▸ DATA RECORDS:
□ □ □ □ □
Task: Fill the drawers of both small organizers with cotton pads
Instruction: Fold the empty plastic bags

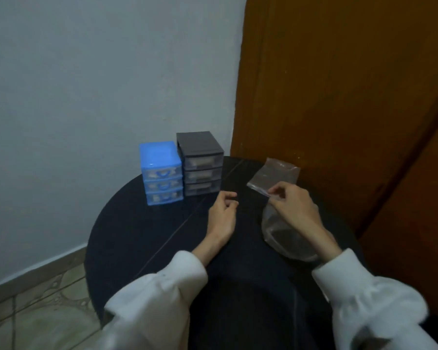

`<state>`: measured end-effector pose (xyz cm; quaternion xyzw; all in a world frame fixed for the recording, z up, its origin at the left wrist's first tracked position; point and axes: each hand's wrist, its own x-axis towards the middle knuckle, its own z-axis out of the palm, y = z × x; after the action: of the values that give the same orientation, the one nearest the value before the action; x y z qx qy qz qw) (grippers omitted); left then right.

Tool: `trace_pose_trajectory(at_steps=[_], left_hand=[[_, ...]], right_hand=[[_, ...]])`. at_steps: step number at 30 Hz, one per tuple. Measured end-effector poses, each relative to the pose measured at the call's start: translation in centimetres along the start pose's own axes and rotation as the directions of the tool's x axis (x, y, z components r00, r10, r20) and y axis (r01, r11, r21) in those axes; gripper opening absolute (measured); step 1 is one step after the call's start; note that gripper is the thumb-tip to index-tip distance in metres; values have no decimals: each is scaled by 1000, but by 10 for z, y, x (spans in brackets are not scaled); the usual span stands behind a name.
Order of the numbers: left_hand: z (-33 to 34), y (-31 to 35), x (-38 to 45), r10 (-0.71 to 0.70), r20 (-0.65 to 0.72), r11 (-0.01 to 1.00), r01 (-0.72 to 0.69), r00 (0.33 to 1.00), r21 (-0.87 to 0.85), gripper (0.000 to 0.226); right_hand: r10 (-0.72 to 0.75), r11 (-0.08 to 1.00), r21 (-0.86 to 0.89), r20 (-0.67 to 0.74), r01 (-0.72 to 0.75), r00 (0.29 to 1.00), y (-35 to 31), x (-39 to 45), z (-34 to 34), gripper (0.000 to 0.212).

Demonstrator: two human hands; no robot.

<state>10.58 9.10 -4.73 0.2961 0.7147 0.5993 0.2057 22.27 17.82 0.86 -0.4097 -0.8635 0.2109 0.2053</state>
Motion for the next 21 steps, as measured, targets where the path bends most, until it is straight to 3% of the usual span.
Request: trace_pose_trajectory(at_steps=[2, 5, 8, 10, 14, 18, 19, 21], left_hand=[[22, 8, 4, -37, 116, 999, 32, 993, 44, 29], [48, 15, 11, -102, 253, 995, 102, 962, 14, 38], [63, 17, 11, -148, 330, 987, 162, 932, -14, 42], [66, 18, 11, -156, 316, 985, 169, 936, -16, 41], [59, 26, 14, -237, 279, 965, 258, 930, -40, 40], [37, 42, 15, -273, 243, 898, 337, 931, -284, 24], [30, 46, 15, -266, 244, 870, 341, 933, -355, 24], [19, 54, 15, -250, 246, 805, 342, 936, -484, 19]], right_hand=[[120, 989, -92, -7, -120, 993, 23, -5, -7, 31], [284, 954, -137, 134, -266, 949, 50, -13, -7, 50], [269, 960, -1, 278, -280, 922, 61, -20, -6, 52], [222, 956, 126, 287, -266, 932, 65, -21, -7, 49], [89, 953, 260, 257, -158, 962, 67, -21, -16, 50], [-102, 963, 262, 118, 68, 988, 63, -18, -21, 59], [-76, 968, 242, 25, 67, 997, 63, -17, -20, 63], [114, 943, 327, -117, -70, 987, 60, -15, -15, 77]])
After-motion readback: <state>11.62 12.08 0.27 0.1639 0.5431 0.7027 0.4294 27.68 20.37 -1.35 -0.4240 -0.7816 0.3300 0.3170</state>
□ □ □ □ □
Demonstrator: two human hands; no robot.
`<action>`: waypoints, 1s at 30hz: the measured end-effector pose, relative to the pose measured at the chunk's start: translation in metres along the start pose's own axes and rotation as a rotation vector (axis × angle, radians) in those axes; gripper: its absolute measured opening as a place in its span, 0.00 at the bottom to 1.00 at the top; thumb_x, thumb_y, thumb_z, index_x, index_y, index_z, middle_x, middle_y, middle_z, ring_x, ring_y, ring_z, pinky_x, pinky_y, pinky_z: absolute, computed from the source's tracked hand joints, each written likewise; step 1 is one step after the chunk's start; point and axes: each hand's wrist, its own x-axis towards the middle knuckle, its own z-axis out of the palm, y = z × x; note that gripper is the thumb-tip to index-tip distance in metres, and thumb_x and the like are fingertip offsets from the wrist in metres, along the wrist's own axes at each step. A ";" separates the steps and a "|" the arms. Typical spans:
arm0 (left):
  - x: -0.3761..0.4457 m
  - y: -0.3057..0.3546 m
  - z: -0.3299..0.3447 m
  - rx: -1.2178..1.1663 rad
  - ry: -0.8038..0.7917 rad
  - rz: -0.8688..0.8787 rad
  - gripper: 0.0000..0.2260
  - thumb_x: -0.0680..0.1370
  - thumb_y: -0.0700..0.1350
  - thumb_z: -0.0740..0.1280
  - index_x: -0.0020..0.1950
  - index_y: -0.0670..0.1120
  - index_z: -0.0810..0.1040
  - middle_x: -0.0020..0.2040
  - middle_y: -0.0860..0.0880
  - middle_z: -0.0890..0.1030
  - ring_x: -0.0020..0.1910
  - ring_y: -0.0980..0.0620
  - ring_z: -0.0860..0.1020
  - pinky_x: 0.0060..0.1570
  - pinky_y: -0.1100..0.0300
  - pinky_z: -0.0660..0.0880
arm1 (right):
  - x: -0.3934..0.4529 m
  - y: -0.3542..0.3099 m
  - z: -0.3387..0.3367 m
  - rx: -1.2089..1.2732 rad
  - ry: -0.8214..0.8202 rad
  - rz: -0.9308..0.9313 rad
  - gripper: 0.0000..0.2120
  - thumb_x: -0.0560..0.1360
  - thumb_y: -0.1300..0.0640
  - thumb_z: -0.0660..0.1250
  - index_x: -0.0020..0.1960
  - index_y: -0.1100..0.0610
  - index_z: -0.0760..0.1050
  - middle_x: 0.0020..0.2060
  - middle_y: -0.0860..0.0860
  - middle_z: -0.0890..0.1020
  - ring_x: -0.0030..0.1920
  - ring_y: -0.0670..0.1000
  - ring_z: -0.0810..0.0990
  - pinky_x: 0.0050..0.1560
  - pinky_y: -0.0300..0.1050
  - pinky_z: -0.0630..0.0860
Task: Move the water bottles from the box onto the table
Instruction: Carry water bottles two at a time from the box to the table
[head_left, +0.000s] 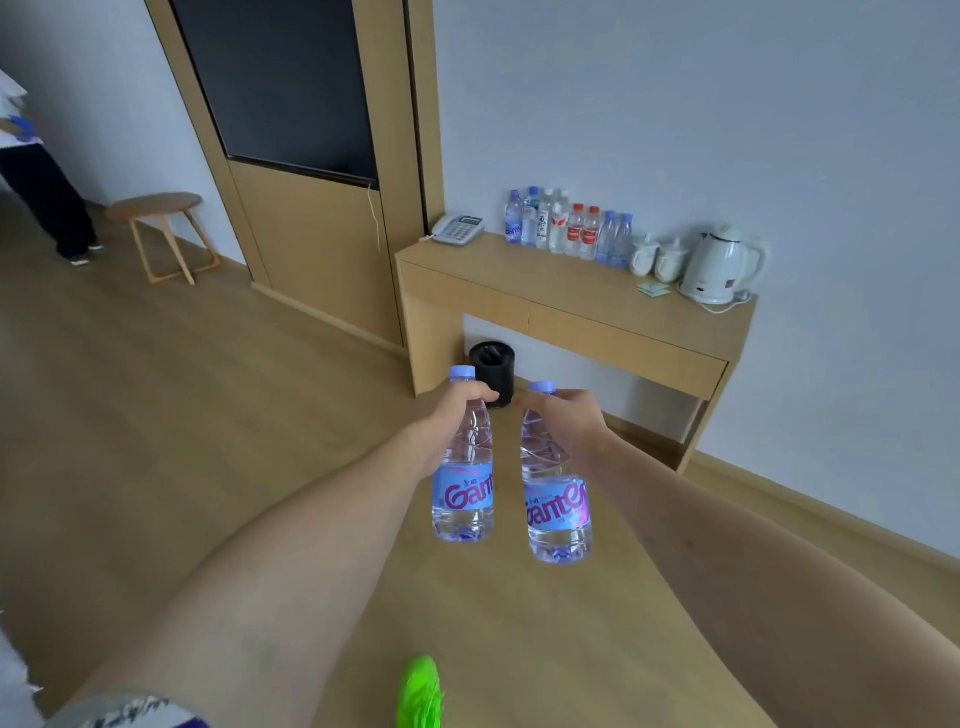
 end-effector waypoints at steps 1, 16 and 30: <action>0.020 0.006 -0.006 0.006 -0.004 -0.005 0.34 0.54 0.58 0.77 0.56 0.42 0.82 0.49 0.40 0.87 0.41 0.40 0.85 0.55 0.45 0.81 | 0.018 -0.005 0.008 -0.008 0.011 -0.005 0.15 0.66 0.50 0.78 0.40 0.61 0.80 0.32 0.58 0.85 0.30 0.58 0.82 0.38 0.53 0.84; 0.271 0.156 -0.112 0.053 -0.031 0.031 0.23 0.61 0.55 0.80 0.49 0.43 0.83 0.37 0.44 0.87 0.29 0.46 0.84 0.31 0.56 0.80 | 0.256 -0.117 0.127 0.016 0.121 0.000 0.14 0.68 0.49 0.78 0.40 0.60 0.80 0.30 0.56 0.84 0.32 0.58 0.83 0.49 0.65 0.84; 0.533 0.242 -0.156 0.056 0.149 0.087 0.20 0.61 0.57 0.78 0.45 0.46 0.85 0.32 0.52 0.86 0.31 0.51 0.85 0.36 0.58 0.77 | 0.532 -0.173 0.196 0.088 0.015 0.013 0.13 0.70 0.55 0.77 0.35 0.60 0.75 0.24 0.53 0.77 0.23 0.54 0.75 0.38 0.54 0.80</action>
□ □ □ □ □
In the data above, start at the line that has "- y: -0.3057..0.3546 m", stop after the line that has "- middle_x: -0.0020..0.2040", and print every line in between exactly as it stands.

  - y: -0.3057..0.3546 m
  - z: -0.3299..0.3447 m
  - rx: -1.2178..1.1663 rad
  - ry: -0.8038..0.7917 rad
  - rz: -0.8688..0.8787 rad
  - gripper: 0.0000..0.2260
  - thumb_x: -0.0680..0.1370
  - thumb_y: -0.0700..0.1350
  - thumb_z: -0.0740..0.1280
  - index_x: -0.0020..0.1950
  - index_y: -0.0670..0.1120
  - index_z: -0.0810..0.1040
  - middle_x: -0.0020..0.2040

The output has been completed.